Duy-Minh Dang received his Bachelor, Master of Science and Ph.D, all in Computer Science, with focus on computational finance, from the University of Toronto, Canada. He then spent two years as an NSERC PostDoctoral Researcher in the Scientific Computing Group at the University of Waterloo, Canada. He is currently a Senior Lecturer in the School of Mathematics and Physics at the University of Queensland, Australia. He is also the Director of the Master of Mathematical Finance program. His main areas of research are computational finance, numerical analysis, scientific computing, and high-performance and parallel computation methods.

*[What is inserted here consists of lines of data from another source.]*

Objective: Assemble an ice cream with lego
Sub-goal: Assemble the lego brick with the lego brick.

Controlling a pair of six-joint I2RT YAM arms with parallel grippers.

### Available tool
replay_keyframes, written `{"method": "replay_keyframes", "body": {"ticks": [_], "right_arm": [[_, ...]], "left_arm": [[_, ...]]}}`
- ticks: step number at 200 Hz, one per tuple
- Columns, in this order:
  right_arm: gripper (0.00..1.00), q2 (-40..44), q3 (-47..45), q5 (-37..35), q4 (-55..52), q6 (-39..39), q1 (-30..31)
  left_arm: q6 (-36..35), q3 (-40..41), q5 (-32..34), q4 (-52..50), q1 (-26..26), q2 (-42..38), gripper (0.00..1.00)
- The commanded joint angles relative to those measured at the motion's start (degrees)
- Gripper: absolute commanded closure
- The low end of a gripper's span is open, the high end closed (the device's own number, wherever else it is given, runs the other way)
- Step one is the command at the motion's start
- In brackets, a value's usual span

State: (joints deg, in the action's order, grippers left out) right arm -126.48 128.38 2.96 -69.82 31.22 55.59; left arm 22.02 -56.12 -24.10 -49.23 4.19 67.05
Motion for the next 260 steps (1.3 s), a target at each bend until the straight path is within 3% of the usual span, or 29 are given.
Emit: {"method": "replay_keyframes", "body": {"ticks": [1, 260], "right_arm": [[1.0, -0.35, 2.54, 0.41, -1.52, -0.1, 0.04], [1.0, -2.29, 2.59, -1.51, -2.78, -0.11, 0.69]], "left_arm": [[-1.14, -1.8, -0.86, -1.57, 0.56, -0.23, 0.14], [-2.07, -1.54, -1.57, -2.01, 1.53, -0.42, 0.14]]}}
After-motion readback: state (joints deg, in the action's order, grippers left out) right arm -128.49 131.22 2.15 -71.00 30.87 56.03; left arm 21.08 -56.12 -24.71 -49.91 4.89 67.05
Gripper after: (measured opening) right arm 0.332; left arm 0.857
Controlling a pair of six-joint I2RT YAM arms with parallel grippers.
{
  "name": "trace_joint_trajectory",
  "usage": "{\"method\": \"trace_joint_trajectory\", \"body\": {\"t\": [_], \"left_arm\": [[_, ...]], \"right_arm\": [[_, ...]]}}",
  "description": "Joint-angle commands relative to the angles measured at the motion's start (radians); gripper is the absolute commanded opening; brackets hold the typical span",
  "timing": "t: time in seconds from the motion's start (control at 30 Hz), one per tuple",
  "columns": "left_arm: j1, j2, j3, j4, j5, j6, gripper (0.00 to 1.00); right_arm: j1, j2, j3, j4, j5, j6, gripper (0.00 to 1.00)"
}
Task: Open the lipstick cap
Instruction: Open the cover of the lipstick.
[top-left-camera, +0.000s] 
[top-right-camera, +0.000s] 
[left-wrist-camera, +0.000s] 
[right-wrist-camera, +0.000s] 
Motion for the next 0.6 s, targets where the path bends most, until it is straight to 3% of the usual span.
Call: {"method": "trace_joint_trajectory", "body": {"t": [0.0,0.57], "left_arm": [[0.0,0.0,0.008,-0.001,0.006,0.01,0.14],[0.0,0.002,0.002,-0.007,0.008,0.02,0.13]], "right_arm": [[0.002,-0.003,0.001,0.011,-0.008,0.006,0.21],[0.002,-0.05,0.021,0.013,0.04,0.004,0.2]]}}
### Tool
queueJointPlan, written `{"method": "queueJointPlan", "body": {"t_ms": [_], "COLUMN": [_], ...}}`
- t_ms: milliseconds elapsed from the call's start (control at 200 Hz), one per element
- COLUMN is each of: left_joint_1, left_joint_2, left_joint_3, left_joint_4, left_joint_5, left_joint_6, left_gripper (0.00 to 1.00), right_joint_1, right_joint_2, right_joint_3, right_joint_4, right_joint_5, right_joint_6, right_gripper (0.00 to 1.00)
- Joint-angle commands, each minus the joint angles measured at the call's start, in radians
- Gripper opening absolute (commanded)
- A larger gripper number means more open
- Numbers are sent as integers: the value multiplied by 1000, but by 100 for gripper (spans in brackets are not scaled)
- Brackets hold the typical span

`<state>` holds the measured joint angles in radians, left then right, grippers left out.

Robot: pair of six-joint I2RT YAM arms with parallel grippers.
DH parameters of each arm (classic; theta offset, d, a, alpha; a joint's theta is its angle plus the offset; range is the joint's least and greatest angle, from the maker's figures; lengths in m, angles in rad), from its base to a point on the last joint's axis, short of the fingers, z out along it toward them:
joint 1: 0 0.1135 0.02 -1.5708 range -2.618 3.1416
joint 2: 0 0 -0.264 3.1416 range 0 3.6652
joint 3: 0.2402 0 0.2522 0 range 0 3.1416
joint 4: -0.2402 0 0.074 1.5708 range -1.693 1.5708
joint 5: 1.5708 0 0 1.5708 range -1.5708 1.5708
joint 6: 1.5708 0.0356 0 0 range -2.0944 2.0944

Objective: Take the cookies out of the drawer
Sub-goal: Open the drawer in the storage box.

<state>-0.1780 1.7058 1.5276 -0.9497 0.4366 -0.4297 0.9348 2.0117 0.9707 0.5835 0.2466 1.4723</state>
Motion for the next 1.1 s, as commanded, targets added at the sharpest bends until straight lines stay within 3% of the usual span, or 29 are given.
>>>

Christina Christara received her Bachelor degree in Mathematics from the Aristotle University of Thessaloniki, Greece, and her Master of Science and Ph.D. degrees in Computer Science from Purdue University, West Lafayette, IN, U.S.A. Her research interests are in numerical analysis and scientific computing, in particular the numerical solution of PDEs, high-performance and parallel computation methods, and applications of PDEs such as those in computational finance. She is currently an Associate Professor at the Department of Computer Science, University of Toronto, where she has also served as Associate Chair of Graduate Studies. She has organized a number of international or Canadian conferences, and participated in several research evaluation panels in Canada, the U.S.A and Europe. She is a member of the editorial boards of the journals Applied Mathematics and Computation, and Numerical Algorithms and a member of the IMACS board.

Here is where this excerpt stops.